Gazete, teyit edilmiş bilgilerine dayanarak, AB’nin, BM’nin Kıbrıs sorununun çözümü çabalarına destekleyici unsur olma rolüne devam etmek istediğini, kendi rolünü bir ‘inisiyatif” olarak görmeyip BM şemsiyesi altına konumlandırdığını yazdı. Gazete Almanya’nın da aynı görüşte olduğunu, Başbakan Olaf Scholz’un birkaç ay önce eski Rum Yönetimi Başkanı Anastasiadis’le yaptığı görüşmede “Arzu edilirse, Almanya BM müzakere prosedürünü desteklemeye hazırdır” dediğini hatırlattı. Diplomatların Schulz’un “arzu edilirse” sözü ile “Kıbrıs sorununa müdahil iki tarafın arzusunu kast ettiği açıktır” sözüyle değerlendirdiğini ekledi.
“Garip fikirler…”
Gazete “Lefkoşa’nın Tuhaf Fikirleri başlıklı haberinde ise, Hristodulidis hükümetinin, Türkiye’nin bir limanını Rum gemilerine açmasına karşılık Türk işadamlarına Avrupa vizesi zorunluluğunun kaldırılması gibi “2004’ten beri izlediği politikayla çatışan garip bir fikir ile flört” etmekte olduğu haberinin medyaya yansıdığını ve bunun yalanlanmadığını kaydetti.

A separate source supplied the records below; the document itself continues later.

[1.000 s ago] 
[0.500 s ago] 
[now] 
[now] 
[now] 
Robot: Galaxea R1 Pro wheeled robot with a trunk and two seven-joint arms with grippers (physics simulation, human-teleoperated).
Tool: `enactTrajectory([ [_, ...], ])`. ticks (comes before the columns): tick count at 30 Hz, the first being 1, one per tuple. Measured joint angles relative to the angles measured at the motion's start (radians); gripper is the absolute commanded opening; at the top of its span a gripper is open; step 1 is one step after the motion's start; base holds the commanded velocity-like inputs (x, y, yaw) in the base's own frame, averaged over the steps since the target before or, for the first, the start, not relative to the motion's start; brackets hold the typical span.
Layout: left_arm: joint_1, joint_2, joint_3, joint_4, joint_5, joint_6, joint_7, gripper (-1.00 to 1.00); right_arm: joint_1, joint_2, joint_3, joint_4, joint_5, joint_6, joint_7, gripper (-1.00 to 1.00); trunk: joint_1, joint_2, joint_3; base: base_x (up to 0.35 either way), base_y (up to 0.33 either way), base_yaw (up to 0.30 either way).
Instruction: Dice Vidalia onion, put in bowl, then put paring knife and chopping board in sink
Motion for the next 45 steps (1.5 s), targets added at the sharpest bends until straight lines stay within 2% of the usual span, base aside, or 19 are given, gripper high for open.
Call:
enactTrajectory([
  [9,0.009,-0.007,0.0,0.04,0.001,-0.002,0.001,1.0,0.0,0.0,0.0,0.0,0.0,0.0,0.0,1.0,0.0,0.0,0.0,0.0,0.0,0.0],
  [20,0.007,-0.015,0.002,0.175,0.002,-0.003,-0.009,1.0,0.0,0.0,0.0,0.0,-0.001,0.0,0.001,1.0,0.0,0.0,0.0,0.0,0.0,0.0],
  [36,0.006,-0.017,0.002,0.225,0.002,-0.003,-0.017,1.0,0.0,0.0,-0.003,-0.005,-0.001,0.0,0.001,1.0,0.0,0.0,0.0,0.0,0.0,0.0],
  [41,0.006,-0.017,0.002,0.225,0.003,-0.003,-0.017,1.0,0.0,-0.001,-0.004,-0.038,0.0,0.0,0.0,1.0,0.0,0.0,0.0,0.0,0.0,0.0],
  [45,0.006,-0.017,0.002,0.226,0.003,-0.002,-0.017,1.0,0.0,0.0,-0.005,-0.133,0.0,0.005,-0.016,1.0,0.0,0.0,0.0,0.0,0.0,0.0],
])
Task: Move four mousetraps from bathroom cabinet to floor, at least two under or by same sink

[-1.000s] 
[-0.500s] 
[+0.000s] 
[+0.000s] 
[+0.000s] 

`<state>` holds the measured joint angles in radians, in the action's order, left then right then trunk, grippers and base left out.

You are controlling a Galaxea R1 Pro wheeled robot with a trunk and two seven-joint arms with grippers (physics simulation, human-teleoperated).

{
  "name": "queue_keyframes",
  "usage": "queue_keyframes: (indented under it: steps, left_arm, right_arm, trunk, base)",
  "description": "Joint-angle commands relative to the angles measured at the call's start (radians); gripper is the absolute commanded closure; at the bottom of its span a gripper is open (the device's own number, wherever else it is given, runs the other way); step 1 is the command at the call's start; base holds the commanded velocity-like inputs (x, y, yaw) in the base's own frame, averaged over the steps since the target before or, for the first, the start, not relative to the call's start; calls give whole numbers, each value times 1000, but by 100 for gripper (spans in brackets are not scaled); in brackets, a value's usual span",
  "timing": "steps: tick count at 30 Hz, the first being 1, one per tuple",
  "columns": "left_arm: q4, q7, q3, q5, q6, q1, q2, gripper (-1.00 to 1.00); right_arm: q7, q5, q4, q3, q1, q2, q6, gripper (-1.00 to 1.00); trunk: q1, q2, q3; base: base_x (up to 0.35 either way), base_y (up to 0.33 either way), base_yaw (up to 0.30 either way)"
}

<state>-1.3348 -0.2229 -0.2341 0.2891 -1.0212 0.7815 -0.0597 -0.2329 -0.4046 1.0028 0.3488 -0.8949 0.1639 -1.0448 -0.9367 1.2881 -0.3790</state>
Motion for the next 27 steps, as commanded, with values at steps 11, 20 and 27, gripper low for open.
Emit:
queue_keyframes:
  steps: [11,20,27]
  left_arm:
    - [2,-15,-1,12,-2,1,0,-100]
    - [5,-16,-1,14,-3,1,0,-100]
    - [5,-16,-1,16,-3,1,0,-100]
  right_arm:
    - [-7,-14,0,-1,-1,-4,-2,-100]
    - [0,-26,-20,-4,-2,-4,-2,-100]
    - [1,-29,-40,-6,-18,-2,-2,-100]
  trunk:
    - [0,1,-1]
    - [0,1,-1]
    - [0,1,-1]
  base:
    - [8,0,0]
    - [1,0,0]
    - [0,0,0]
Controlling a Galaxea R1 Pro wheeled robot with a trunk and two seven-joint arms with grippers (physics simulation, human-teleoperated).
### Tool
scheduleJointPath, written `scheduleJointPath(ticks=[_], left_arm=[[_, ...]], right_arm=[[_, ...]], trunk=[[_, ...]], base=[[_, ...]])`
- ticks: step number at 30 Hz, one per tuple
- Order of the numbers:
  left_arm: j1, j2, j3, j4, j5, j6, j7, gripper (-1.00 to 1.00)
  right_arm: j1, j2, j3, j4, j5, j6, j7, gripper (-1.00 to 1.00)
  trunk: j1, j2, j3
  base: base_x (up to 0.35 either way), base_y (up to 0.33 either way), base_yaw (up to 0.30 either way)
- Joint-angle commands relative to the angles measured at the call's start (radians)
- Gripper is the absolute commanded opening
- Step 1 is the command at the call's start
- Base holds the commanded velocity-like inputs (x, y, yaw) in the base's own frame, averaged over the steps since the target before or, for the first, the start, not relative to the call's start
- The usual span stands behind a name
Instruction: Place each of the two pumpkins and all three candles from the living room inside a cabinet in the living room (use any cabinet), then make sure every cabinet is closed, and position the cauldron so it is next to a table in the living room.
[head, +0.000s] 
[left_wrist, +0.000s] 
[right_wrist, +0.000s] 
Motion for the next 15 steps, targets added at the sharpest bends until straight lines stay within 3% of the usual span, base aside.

Hristodulidis’in hareketleri işe yaramazsa…
Öte yandan Fileleftheros, Hristodulidis’in inisiyatifine gelen tepkileri yorumlayan diplomatik çevrelerin “bu hareketler işe yaramazsa Kıbrıs prosedürünün ilerlemesi için var olan alternatif senaryo, Nisan 2021’de Kıbrıs Türk liderliğinin ortaya koyduğu Kıbrıslı Türklerin egemen eşitliğinin tanınması şartının kabul edilmesidir” dediğini aktardı.
Gazete, Rum Yönetimi Başkanı Hristodulidis’in Avrupa Konseyi (zirve) öncesinde yaptığı ve zirve çerçevesinde gerçekleştireceği bir dizi temasla AB’nin Kıbrıs müzakerelerinin başlamasına nasıl katkıda bulunabileceğine dair görüş ve fikirlerini anlatacağını, şu ana kadar temas ettiği BM, AB ülkeleri ve ABD’nin yaklaşımının olumlu olduğunu yazdı.
Gazeteye göre Hristodulidis temaslarında, ancak bütün tarafların kazanacağı şartların oluşturulmasıyla olguların yeni bir müzakere turuna yönlendirilebileceğini kaydederek, Türkiye’nin, vize örneğindeki gibi AB alanında bazı menfaatleri olacağını hissetmezse Kıbrıs sorunundaki mevcut yaklaşımını değiştirmesinin beklenemeyeceğini vurguluyor. Bunun paralelinde AB’nin, BM’ye destek olacak bir Avrupa çabasının ilerlemesine şart ve koşul koymadığını, tek çabasının çözüm çabalarının yeniden başlaması olduğunu söylüyor.
“Türkiye-Avrupa konu yelpazesinin tamamını görüşmeye hazır”
Hristodulidis temaslarında genel hatlarıyla AB’nin müdahiliyeti önerisi dışında AB’nin Türkiye’ye verebileceği, örneğin, ilk aşamada işadamlarına vizelerin kaldırılması gibi teşvikler verebileceğini, Türkiye’nin de Rum bayraklı gemilerin limanlarında demirlemesine getirdiği yasak konusunda adım atabileceğini anlatacak. Bunun paralelinde bütün muhataplarına “Avrupa-Türkiye konu yelpazesinin tamamını görüşmeye hazır olduğunu” da söyleyecek.
Gazete, Hristodulidis’in, Türkiye ve Yunanistan’daki seçimlerin tamamlanmasından sonra “Kıbrıs prosedüründe ilerleme sağlanabilmesi için bütün müdahil tarafların üzerine basabileceği bir zemin oluşması" beklentisinde olduğunu yazdı.